October 22, 2001 8:10 a.m.

 

n actor friend of mine tells the following story: He was working as a lunch-shift bartender at a swank Beverly Hills restaurant. The customers were all talking about a terrible plane crash that occurred earlier that morning. A well-known agent stopped by the bar while waiting for his lunch guest to arrive. He overheard two customers talking about the crash. It was the first he had heard of it. "How many people died?" he asked. They told him that the death count was somewhere between three and four hundred. He winced. "Oh, man, how awful," he said. "So was there anybody on the plane?"

He didn't mean anyone anyone. He meant anyone show business anyone. He meant anyone I have pretended to be best friends with in the past anyone. People who are not in show business — or, to be more specific, people who do not live in the 310 or 212 telephone area codes — are an impenetrable mystery to those of us who do. What movies they watch and why, what television shows they choose and why, what they eat, why they eat it, when they work, what they drive, and especially how on earth they seem to make do on such skimpy salaries — these thoughts obsess our waking hours. Figure them out and the world is yours. That's the chief irony of this most ironic business: Only those with the common touch can afford to live like kings. Steven Spielberg is so tuned in to the sensibilities of ordinary Americans that he no longer needs to be around them. Ever.

But it's not like we don't notice when big things happen. Since September 11th, people out here have been frantically trying to read the national mood: Do they want stories about terrorists? Do they not want stories about terrorists? Are comedies going to be big? And in an era of renewed patriotism and wartime unity, will Hollywood still be able to rely on the federal government as its catchall villain?

Hollywood, though, has a chaotic and haphazard way of stumbling right over the national mood. Of our six key genres — action/suspense, romantic drama, comedy, romantic comedy, thriller, and plain old drama — one of them has to fit the national mood, and only the first, the action picture, really seems out of the mix for a while. If there's one thing we all learned on September 11th, it's that big exploding things aren't thrilling, and that Bruce Willis is not on the airplane to save the passengers and kill the terrorists.

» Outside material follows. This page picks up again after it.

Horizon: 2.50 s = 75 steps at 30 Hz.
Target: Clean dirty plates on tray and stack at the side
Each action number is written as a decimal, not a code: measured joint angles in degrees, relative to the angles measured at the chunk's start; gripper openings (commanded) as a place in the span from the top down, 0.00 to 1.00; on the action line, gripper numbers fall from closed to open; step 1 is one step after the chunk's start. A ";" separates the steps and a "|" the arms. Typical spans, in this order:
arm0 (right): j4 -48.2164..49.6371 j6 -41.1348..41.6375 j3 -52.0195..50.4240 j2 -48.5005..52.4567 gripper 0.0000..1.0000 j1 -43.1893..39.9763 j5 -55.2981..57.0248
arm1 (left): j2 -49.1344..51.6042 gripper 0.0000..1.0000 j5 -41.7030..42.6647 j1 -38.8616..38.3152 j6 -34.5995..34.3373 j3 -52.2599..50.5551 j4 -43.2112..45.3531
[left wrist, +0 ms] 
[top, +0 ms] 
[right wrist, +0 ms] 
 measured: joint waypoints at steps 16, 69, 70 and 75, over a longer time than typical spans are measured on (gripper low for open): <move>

The action picture's predictable and happy ending can't compete with September 11th's tragic fade out.

That's what we're all thinking about out here, as we wait an extra 15 minutes in the morning to have our cars searched and sniffed. The FBI has reported that the major studios may be targets of further terrorist attacks, so our cars are stopped at the studio gate, our mail is x-rayed and checked for anthrax, dogs sniff our tires, and the formerly friendly, casual gate guard — a man I have waved to twice daily for ten years — demands to see my studio ID, and when I tell him I can't find it, demands that I either find it, or in the future, stay home.

As of this morning, anthrax spores have been found in areas of Washington, DC and New York. So far, Hollywood has been spared. But in this most insecure and status conscious of towns, there is a slight sliver of the feeling of being left out, like we're suddenly not on the "A" list of people important enough to poison. This is hard for us to swallow — I mean, if we were going after the really important people, we'd certainly hit us. Maybe we'll be lucky and be overlooked. Or maybe we'll be lucky and be attacked. It all depends, I guess, on whether you're a normal person, or just know what normal people want.